# THE PROBLEM
Look through the lines below, find those with the word "camera", and copy them.

# DATA EXTRACT
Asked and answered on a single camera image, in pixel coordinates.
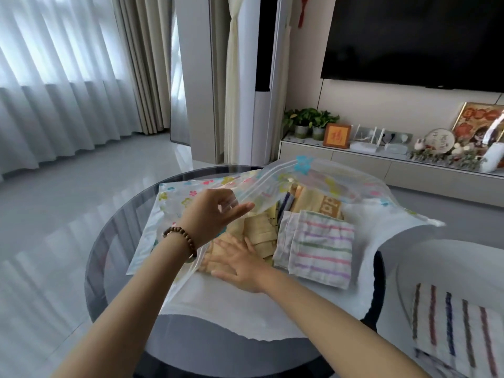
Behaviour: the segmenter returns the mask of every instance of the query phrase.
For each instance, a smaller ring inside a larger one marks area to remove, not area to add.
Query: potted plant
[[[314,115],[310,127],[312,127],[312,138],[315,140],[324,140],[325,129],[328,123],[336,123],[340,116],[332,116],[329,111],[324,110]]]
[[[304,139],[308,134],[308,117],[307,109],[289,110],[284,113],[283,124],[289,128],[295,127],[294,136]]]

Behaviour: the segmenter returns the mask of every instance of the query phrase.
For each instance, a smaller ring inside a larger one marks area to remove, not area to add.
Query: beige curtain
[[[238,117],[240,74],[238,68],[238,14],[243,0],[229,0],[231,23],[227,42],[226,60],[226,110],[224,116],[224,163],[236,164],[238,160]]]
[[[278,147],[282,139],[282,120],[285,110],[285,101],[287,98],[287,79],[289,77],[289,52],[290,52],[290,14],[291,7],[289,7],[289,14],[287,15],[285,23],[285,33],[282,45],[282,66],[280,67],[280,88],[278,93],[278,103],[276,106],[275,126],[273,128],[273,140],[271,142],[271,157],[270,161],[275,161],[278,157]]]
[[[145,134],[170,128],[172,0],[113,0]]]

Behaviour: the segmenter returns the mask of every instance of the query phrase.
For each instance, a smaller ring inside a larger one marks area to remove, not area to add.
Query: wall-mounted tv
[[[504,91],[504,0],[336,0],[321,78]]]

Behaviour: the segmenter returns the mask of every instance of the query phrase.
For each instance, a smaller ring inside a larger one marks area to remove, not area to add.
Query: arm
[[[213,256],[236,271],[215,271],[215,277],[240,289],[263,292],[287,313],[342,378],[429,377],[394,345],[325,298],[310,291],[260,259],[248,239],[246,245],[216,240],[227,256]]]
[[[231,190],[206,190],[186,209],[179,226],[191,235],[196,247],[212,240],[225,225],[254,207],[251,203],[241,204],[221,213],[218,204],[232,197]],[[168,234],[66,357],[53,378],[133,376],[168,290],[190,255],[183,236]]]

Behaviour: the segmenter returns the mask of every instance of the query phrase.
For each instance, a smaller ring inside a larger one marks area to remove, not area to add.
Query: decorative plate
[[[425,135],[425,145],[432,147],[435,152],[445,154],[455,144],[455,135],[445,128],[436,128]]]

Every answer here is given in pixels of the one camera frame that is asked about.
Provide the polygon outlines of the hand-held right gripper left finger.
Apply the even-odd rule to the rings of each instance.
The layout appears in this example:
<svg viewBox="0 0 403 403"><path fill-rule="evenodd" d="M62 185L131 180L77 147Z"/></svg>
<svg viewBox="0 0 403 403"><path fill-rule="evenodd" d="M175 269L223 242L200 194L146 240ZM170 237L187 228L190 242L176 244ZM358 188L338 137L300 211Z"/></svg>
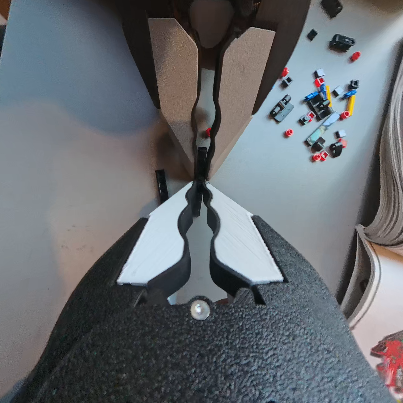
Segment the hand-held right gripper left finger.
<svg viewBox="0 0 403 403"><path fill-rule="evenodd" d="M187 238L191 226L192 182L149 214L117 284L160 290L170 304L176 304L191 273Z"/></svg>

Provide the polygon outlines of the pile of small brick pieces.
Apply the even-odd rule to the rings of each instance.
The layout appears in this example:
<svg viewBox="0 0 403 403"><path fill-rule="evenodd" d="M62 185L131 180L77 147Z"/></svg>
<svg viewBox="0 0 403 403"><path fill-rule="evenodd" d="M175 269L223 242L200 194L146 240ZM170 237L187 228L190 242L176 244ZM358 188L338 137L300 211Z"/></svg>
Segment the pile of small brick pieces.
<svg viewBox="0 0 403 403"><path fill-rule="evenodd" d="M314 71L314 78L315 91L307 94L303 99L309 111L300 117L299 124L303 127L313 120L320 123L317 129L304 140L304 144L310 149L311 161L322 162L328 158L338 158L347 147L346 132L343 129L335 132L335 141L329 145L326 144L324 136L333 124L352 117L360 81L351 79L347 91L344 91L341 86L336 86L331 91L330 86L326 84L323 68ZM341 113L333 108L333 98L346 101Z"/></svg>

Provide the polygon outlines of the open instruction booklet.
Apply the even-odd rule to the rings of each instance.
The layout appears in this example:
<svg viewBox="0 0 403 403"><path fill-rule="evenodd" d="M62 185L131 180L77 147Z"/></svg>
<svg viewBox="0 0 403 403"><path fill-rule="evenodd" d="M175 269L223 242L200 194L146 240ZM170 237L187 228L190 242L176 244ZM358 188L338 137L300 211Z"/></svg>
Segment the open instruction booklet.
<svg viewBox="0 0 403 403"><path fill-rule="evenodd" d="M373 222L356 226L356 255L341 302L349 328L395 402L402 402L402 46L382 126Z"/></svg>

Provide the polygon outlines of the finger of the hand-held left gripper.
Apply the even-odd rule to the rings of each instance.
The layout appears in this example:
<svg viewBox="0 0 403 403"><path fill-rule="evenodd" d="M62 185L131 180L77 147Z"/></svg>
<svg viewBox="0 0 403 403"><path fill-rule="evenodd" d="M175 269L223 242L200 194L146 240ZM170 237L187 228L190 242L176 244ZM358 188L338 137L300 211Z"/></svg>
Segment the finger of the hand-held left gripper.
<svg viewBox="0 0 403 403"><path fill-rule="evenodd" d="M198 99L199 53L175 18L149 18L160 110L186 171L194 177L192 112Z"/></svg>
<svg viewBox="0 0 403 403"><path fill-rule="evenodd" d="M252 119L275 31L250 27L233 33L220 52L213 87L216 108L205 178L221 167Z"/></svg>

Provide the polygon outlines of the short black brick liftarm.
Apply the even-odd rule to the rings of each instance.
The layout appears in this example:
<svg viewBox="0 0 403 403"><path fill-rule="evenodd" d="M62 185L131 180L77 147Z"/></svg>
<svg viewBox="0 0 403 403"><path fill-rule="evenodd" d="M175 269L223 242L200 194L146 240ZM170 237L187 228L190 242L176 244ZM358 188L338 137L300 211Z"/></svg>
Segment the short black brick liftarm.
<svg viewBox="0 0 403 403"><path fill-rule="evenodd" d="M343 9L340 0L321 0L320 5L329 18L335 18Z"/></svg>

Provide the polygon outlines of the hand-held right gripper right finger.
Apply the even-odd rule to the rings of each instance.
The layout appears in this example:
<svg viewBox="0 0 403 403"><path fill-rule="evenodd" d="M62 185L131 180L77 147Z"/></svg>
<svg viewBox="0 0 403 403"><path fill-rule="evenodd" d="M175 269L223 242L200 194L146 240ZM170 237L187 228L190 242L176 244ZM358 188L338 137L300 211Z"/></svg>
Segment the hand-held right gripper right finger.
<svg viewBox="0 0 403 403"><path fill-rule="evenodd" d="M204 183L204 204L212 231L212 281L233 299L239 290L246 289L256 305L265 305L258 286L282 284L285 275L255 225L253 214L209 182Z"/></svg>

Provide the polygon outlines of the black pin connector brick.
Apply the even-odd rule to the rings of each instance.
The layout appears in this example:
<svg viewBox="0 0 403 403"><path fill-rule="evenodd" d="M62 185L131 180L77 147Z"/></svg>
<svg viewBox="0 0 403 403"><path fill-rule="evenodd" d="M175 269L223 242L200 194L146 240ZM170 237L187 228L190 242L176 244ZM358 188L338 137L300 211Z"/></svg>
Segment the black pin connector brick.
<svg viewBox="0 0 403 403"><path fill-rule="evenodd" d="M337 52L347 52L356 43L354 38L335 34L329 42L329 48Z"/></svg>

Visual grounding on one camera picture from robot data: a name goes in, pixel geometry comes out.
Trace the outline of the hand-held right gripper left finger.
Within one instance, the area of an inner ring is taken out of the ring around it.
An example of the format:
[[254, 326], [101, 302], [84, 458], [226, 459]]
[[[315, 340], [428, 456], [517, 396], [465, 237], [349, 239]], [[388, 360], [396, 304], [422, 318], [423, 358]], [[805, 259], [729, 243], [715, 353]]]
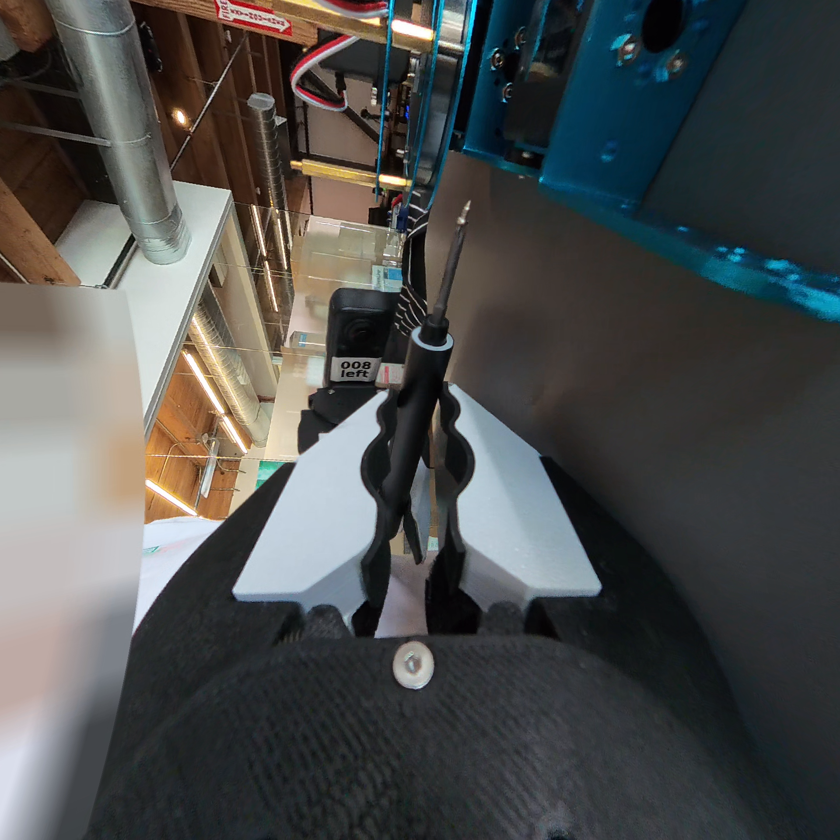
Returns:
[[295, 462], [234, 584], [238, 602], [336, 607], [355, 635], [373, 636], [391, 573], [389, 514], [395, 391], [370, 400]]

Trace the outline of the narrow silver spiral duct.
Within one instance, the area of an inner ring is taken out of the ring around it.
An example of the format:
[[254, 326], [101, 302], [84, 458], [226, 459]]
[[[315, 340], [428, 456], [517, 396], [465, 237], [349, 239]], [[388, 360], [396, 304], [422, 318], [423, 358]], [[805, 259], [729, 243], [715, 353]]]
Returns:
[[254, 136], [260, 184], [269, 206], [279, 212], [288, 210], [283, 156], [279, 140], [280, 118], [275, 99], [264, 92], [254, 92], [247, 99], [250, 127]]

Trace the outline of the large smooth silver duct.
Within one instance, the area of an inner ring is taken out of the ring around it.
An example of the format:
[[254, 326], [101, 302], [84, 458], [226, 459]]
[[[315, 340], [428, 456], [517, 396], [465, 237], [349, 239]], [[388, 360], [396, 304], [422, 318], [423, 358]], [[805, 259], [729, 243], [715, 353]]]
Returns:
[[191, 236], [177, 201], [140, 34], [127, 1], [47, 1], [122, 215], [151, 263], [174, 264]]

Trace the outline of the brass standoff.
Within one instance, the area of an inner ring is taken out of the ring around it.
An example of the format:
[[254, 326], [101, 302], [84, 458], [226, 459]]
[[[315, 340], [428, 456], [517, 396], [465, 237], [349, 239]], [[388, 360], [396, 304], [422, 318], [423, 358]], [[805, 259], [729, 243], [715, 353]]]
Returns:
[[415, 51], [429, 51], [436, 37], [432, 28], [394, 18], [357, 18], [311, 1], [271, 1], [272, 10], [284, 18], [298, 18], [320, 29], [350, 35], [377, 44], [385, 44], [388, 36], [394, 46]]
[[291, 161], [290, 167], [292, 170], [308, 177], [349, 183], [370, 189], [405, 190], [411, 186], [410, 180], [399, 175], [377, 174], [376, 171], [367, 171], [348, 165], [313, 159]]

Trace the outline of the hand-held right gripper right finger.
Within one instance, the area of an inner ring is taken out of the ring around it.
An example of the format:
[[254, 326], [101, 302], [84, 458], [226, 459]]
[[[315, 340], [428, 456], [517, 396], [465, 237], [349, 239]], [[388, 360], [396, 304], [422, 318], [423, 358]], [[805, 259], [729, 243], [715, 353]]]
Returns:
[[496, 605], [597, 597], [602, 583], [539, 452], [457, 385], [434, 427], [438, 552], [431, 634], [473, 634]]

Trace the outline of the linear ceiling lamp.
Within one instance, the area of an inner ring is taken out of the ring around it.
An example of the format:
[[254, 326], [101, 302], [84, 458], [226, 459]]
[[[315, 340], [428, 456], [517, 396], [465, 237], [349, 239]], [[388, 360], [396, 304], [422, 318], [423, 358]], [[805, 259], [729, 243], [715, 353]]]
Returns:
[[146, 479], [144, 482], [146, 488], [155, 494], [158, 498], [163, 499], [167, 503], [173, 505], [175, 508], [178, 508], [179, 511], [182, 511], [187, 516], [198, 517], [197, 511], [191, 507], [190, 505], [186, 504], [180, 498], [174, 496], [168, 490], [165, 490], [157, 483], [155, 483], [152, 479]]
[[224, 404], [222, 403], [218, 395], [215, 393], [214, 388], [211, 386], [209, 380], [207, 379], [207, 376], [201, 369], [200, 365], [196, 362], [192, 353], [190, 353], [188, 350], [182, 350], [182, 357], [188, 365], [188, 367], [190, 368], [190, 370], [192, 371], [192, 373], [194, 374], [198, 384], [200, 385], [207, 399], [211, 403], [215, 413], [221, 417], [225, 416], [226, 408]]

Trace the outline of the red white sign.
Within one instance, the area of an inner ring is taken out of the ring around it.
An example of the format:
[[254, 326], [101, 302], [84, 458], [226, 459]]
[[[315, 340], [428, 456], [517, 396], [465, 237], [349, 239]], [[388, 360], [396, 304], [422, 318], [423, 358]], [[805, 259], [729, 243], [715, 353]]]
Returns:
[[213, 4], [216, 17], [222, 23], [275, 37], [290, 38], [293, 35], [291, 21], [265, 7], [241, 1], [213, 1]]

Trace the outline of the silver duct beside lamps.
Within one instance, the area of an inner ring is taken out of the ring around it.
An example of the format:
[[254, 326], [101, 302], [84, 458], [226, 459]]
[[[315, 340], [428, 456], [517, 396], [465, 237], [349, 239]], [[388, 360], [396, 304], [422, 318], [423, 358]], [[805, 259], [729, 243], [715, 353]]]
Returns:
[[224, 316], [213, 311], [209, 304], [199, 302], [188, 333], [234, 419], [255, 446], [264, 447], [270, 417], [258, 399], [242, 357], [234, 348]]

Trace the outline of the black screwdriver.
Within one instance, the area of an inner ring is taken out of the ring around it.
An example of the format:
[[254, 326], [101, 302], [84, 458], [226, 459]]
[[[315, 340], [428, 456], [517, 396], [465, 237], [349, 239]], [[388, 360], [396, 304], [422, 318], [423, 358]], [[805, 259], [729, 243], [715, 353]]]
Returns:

# ANSWER SECTION
Asked and answered on a single camera image, in pixel coordinates.
Every answer here is given in pixels of the one camera frame that is asked about.
Visual grounding on one camera picture from robot data: a name goes in, pixel geometry comes out.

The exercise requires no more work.